### Task
Word for word, copy the lines from the one with "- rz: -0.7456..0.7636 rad" to the last line of the data below, counting both, and keep every picture out.

### Data extract
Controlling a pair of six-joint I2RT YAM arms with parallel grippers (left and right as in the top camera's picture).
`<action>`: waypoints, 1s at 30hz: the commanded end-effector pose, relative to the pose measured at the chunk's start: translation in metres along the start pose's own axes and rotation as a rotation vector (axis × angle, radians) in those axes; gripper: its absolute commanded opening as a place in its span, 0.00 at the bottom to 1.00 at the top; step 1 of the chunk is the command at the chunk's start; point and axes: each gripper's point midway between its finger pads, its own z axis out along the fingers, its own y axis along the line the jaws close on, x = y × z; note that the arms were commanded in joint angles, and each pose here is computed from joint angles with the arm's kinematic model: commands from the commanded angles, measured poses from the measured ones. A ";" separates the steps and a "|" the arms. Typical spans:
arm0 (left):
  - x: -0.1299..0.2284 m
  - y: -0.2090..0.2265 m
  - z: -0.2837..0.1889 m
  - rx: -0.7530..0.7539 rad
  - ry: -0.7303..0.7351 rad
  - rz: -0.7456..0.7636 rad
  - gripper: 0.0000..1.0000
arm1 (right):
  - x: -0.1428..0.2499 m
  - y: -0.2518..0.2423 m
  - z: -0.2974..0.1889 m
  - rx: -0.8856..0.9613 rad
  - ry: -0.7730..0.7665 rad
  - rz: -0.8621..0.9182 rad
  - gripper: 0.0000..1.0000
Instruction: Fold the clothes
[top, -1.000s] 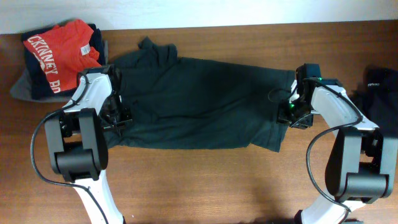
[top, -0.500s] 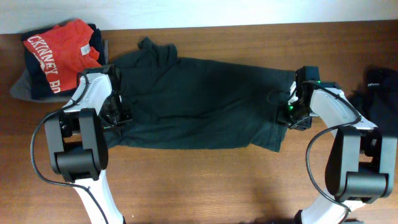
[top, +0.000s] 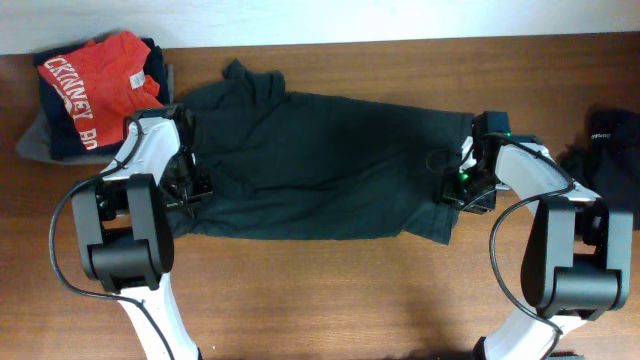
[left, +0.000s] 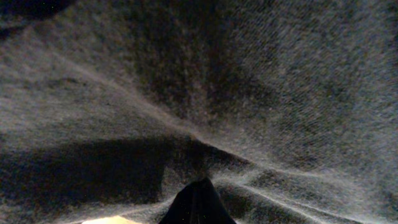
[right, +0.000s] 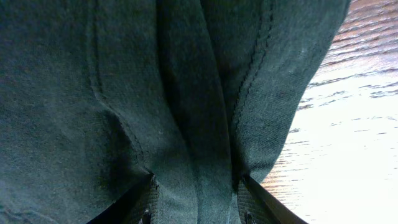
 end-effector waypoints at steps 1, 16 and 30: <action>-0.004 0.003 0.002 -0.010 0.001 0.006 0.02 | 0.005 0.001 0.006 -0.010 0.021 0.006 0.46; -0.004 0.003 0.002 -0.010 0.002 0.006 0.02 | 0.006 0.005 0.006 -0.035 0.027 0.007 0.18; -0.003 0.004 0.002 -0.012 0.008 0.007 0.02 | 0.022 0.002 0.004 -0.023 0.095 0.024 0.04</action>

### Written response
  - rz: -0.7456..0.7636 rad
  - gripper: 0.0000..1.0000
arm1 (right):
  - x: -0.1428..0.2499 m
  - y: -0.2518..0.2423 m
  - z: -0.2974..0.1889 m
  - rx: -0.8856..0.9613 rad
  - ry: -0.7730..0.7665 rad
  - rz: -0.8621..0.9182 rad
  - gripper: 0.0000..1.0000
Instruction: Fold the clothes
[top, -1.000s] 
[top, -0.500s] 
[top, +0.000s] 
[left, +0.000s] 
[right, +0.000s] 
 end-effector waypoints at steps 1, 16 and 30: <action>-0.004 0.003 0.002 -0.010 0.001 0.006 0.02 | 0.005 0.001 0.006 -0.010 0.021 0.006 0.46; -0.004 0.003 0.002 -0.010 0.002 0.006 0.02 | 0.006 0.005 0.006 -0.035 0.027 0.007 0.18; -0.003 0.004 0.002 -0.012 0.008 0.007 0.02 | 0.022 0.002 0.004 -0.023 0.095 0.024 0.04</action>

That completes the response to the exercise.